| Problem requirements |
Within the listing below, please show every line carrying the string "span".

| Data extract |
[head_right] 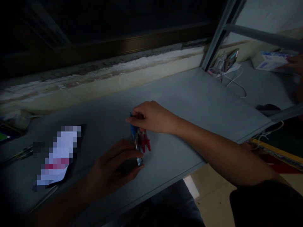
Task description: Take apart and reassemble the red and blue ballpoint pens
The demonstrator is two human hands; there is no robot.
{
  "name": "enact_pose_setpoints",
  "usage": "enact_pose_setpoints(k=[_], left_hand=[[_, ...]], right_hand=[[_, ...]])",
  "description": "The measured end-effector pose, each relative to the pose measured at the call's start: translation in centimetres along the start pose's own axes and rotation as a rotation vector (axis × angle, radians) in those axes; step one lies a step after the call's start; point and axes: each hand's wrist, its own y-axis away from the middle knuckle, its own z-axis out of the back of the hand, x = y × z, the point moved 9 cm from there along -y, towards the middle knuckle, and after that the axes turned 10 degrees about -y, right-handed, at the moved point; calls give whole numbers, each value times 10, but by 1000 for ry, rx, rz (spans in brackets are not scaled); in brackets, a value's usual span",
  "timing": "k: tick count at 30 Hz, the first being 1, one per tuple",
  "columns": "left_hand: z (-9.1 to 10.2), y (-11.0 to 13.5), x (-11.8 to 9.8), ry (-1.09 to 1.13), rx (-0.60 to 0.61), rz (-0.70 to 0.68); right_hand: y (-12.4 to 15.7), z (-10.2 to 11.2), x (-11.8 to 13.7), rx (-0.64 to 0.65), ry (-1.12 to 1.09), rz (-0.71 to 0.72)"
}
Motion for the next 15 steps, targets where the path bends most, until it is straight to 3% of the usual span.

| Task response |
  "description": "The measured end-effector pose, each relative to the pose measured at the call's start: translation in centimetres along the start pose's own axes and rotation as a rotation vector (axis × angle, radians) in those axes; step one lies a step after the call's start; point and axes: each hand's wrist, its own y-axis away from the middle knuckle, its own z-axis out of the back of the hand, x = y × z, the point moved 9 cm from there along -y, towards the middle knuckle, and after that the axes turned 10 degrees about -y, right-handed, at the moved point; calls give whole numbers, each value times 10, but by 1000 for ry, rx, rz (spans in brackets are not scaled); in brackets, a value's usual span",
Motion for the next 15 steps, targets where the path bends most, until it is straight to 3% of the usual span.

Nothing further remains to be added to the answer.